# ICML Post-Rebuttal Discussion -- Hamlet
## Reviewer KUbF
➡️ **Thanks for addressing the comments and clarify on the irregular grid experiments using airfoil.**
We're grateful for your insightful feedback.
## Reviewer NTpA
➡️ **Thanks for the supplementary experiments. What's the computational complexity of HAMLET? How about the scaling behavior?**
#============================================
# ICML Rebuttal-- Hamlet
## Reviewer KUbF
➡️ **Does not demonstrate simulation on meshes with irregular grids. Why the output is on a regular grid?**
Thank you for your insightful comment. To clarify, our model indeed handles both regular and irregular grid inputs. Specifically, we incorporate irregular grids through the Airfoil dataset (Pfaff et al., 2021), which models aerodynamics around an airfoil wing's cross-section. Recognising the need for an explicit indication where irregular grids are used, we will replace "non-uniform grid" with "irregular grid" in section 4.1 to better reflect our setting. This adjustment, along with a clarifying note in the grid types, will be added in Appendix C (where the datasets are described in detail) for greater clarity.
➡️ **Why does Hamlet have better performance under less data?**
Thanks for the comment. HAMLET demonstrates improved performance under data-scarce conditions because it utilises a graph-based approach, which inherently requires fewer data points to model complex relationships effectively compared to traditional methods. Our graph perspective allows the neural operator to infer and generalise from less training data by leveraging the intrinsic geometrical and topological information contained within the graphs, which represent physical domains or conditions in PDEs. This approach enables more efficient learning, particularly advantageous when dealing with limited datasets commonly encountered in PDE scenarios. We add a clarifying note on this.

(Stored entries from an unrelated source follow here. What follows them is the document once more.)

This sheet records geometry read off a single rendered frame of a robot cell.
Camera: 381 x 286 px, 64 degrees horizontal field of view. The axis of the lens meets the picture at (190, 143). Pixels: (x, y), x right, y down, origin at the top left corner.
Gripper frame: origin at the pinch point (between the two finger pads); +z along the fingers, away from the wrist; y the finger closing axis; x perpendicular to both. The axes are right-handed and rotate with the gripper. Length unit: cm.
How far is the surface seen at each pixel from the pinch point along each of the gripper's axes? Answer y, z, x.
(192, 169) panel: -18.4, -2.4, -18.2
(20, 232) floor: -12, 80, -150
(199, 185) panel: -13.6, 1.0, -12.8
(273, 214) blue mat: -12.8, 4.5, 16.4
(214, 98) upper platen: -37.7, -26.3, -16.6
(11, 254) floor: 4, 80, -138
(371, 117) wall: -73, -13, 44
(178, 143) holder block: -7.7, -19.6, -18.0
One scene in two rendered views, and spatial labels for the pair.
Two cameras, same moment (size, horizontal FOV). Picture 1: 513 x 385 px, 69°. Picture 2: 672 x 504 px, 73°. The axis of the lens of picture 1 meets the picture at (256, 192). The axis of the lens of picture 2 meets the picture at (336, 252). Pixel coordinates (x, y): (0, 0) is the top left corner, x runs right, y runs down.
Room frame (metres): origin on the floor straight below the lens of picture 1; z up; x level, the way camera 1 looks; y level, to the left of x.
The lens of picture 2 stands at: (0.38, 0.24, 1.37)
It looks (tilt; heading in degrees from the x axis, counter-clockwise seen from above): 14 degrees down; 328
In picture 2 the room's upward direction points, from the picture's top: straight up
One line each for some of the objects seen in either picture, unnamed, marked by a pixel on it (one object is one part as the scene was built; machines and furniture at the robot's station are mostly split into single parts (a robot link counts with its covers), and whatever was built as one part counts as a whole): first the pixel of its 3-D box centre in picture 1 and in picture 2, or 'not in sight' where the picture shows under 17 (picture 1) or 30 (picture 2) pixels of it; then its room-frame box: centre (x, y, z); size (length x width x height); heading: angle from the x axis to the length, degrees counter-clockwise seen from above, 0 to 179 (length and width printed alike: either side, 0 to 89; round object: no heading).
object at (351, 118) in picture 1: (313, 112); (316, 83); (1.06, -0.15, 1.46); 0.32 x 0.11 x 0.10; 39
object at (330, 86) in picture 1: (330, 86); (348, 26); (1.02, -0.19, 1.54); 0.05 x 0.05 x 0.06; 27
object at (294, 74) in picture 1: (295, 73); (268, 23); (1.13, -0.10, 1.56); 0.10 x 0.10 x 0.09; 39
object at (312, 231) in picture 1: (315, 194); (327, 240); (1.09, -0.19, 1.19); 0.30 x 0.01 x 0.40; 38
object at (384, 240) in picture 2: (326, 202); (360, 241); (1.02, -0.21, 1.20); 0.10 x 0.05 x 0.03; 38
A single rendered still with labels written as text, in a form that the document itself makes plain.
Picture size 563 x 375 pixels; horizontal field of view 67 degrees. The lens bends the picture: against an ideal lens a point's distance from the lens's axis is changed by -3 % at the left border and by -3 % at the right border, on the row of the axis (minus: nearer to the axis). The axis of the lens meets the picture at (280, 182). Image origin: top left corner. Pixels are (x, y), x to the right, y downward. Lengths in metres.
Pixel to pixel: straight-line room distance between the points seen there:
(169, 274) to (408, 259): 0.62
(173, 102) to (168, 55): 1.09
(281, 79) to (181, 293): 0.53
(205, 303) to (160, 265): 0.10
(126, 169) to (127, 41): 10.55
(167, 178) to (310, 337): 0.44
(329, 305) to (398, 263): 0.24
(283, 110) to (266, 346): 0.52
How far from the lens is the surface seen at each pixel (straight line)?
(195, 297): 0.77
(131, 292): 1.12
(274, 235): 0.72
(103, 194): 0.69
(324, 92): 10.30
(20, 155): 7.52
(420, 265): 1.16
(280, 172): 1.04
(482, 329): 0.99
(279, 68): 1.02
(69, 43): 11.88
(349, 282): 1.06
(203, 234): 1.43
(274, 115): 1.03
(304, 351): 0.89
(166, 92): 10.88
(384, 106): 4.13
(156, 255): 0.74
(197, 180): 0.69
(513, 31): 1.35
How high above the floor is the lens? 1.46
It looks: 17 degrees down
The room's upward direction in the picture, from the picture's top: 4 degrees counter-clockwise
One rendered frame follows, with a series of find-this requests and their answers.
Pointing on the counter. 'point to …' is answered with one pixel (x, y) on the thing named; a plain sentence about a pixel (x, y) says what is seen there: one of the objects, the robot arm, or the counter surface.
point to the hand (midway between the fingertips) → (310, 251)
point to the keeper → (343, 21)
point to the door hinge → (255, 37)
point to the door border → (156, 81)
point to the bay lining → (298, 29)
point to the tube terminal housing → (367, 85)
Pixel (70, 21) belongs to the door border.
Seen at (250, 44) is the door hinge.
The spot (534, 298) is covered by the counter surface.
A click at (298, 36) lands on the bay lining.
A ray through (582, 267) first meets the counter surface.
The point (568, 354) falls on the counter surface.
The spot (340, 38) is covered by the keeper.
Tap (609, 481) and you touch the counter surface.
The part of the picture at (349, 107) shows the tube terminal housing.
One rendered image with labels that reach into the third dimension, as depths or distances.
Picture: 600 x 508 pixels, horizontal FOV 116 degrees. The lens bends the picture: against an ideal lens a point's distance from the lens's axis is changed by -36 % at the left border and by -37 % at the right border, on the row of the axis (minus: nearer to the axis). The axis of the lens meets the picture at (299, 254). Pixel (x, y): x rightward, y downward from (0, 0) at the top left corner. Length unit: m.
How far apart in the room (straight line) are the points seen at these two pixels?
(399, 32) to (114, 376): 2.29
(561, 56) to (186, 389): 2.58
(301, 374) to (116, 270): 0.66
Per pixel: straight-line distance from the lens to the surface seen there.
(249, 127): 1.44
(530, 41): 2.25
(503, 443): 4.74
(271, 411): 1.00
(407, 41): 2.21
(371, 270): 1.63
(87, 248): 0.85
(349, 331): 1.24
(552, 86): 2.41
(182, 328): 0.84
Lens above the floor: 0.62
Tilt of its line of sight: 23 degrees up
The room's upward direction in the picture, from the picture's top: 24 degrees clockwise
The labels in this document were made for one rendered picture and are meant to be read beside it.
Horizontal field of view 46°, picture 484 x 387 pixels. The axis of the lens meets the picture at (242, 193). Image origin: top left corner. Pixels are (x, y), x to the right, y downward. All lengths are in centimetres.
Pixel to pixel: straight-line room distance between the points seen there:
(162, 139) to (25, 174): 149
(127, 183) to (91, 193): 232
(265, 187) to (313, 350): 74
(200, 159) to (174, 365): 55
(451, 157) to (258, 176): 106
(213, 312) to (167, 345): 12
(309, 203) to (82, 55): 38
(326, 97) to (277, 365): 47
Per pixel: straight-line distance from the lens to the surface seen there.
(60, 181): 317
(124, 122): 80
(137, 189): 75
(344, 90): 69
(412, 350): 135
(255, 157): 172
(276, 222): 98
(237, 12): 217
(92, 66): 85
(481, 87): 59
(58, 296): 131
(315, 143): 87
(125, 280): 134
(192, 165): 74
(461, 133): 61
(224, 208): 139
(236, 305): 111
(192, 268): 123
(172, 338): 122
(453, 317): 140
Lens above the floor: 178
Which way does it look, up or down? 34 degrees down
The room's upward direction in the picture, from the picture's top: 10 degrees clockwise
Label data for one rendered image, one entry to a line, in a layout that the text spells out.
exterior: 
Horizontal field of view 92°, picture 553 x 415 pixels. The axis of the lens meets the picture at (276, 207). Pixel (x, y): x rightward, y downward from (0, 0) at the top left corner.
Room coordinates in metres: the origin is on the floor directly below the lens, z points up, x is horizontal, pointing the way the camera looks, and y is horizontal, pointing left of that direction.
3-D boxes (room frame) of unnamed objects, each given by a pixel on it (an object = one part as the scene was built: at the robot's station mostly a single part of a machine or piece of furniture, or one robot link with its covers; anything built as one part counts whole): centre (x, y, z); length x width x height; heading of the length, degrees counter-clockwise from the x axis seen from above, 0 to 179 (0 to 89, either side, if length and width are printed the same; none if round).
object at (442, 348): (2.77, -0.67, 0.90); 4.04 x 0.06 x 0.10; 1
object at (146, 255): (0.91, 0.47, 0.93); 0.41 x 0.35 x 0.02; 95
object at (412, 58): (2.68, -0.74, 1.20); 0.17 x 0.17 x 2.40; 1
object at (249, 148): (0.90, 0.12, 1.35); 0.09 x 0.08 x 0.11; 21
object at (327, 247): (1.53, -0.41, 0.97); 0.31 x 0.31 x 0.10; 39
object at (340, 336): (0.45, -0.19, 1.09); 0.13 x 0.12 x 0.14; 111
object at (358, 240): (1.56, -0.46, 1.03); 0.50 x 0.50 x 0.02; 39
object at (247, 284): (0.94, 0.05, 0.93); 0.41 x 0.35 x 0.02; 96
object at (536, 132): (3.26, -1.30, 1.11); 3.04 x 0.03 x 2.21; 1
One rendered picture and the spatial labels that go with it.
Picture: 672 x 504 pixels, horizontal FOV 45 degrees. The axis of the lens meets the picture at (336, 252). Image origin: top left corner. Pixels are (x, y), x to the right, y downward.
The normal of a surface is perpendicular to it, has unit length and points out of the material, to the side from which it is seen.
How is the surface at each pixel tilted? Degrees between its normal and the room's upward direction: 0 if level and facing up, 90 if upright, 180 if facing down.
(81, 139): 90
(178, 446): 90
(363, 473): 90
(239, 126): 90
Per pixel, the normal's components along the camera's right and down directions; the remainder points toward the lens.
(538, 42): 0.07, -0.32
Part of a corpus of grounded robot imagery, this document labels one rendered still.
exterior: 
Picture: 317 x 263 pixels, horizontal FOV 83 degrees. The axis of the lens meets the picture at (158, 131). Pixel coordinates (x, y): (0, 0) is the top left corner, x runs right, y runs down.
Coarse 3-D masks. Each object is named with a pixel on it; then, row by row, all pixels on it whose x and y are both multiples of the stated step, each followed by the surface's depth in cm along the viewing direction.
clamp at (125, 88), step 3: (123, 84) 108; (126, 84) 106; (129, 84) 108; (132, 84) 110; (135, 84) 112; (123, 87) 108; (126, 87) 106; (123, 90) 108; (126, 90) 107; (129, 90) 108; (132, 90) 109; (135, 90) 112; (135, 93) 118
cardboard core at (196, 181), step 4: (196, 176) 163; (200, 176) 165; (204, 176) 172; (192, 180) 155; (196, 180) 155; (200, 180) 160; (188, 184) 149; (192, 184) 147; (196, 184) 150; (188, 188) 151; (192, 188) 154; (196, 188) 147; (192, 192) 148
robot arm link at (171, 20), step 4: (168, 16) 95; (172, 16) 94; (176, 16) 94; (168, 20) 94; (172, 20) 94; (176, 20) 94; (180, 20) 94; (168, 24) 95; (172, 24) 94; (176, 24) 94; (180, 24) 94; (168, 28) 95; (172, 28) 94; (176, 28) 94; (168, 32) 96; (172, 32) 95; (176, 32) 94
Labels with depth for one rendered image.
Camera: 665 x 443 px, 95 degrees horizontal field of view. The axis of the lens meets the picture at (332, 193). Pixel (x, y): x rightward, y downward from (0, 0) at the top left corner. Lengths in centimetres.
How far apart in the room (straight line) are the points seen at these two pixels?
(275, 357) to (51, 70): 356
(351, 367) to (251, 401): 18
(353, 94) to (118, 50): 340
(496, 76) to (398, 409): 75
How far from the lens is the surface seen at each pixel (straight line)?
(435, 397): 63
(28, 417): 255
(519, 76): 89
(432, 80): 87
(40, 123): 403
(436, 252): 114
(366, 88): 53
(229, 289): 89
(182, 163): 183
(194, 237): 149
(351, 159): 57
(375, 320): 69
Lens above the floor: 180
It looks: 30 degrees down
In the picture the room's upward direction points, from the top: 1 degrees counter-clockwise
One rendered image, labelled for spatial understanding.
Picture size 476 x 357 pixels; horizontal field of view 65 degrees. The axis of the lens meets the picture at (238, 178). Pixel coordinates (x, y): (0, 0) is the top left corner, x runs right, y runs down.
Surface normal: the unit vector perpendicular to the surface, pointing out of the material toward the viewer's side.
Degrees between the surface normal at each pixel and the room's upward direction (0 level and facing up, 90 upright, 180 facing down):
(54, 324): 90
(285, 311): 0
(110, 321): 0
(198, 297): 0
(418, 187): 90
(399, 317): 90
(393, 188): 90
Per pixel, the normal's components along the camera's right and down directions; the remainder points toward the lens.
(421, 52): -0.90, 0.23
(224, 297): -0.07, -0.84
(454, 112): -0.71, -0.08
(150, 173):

➡️ **Why OFormer also converge to the correct field profile at future time steps?**
The unique characteristics of the Diffusion Reaction system, particularly the non-linear reaction terms, lead to complex patterns from initial conditions. HAMLET's architecture is better suited for capturing the intricate dynamics, due to our graph perspective, of this system early on due to its ability to model complex spatial relationships and non-linear interactions more effectively than OFormer, especially under conditions of rapid change and high-frequency information present at the initial time steps. This advantage is particularly evident in the early stages, where the intricate interplay of diffusion and reaction is most challenging to model accurately. Therefore, we internationally chose to showcase these results to highlight the advantages of our approach.
➡️ **I'd be nice to have results on irregular meshes**
We thank for the suggestion. We now provide the results of GNOT and EAGLE on Airfoil which has highly irregular meshes, and also update the result of HAMLET:
| Method | Airfoil, Relative L2 |
|----------|----------------------|
| OFormer | 3.486E-02 |
| GNOT | 4.310E-02 |
| EAGLE | 1.192E-01 |
| **HAMLET** | 3.030E-02 |
We also provide the results of GNOT on Shallow Water 2D and Diffusion Reaction 2D (nRMSE):
| Dataset | U-Net | FNO | DeepONet | OFormer | GeoFNO | GNOT | **HAMLET** |
|------------------|----------|----------|----------|----------|----------|----------|----------|
| Shallow Water | 8.30E-02 | 4.40E-03 | 2.35E-03 | 2.90E-03 | 6.70E-03 | 4.16E-03 | 2.04E-03 |
| Diffusion Reaction| 8.40E-01 | 1.20E-01 | 8.42E-01 | 3.28E+00 | 7.72E+00 | 8.22E-01 | 9.02E-02 |
## Reviewer NTpA
➡️ **Comparison against GNOT[1] and GINO[2]**
We thank the reviewer for their valuable suggestion. In our work, we address both regular and irregular grid inputs, with a particular emphasis on highly irregular grids, as exemplified by our use of the Airfoil dataset (Pfaff et al., 2021). We acknowledge the relevance of comparing our model to GNOT [1], given its transformer structure and focus on similar challenges. Although GINO [2] also contributes to this field, its lack of publicly available code limits our direct comparison- but we added EAGLE. We have now included a performance comparison with GNOT and EAGLE, which substantiates the strengths of our framework in handling complex grid scenarios. The results further support our framework reporting the best results:
| Method | Airfoil, Relative L2 |
|----------|----------------------|
| OFormer | 3.486E-02 |
| GNOT | 4.310E-02 |
| EAGLE | 1.192E-01 |
| **HAMLET** | 3.030E-02 |
We also provide the results of GNOT on Shallow Water 2D and Diffusion Reaction 2D (nRMSE):
| Dataset | U-Net | FNO | DeepONet | OFormer | GeoFNO | GNOT | **HAMLET** |
|------------------|----------|----------|----------|----------|----------|----------|----------|
| Shallow Water | 8.30E-02 | 4.40E-03 | 2.35E-03 | 2.90E-03 | 6.70E-03 | 4.16E-03 | 2.04E-03 |
| Diffusion Reaction| 8.40E-01 | 1.20E-01 | 8.42E-01 | 3.28E+00 | 7.72E+00 | 8.22E-01 | 9.02E-02 |
➡️ **The introduction does not clearly explain the necessity or advantage of introducing a graph. Most of the datasets used in experiments are based on regular geometries, with too few examples of irregular grids. Additionally, the choice of baselines for comparison is not competitive enough, making the results less convincing.**
We appreciate the reviewer’s suggestions and are addressed them in two parts.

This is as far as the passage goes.